WHAT TO PRODUCE:
Leave the pictures out and print, word for word, the lines below from the one with "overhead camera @" through the final line.

PROVIDED DATA:
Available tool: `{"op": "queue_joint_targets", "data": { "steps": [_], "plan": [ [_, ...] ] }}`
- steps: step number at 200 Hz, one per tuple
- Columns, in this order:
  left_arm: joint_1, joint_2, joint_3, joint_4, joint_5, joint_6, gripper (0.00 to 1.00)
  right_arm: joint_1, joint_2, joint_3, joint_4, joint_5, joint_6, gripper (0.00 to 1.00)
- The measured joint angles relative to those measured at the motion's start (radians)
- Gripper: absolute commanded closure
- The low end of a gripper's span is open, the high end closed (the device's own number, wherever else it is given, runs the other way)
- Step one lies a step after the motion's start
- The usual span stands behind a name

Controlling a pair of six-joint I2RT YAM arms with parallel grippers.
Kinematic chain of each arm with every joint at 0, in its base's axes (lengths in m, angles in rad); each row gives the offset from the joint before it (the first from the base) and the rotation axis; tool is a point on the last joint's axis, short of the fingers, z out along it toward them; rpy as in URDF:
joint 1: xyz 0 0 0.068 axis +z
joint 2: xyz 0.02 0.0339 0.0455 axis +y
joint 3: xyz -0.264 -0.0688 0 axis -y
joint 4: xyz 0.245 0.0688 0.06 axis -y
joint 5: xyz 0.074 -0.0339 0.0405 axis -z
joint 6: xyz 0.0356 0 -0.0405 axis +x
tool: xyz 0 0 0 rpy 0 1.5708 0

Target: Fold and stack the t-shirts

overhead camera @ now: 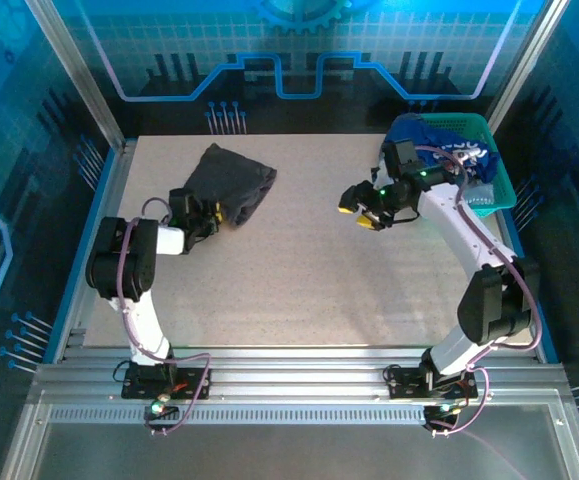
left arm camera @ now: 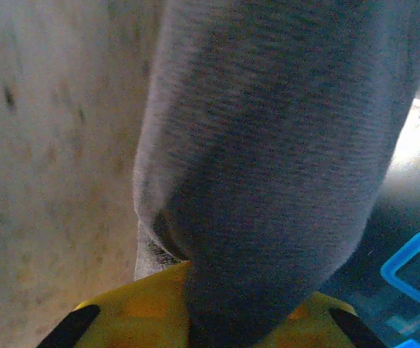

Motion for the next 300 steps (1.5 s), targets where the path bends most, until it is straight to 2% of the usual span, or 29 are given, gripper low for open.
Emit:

SOLUTION BELOW:
overhead camera @ now: 
left arm camera @ now: 

Motion for the next 300 steps (1.5 s), targets where the path bends most, until it is straight to 2% of the usual span, or 29 are given, gripper low for open.
Emit:

With this, the output is complete.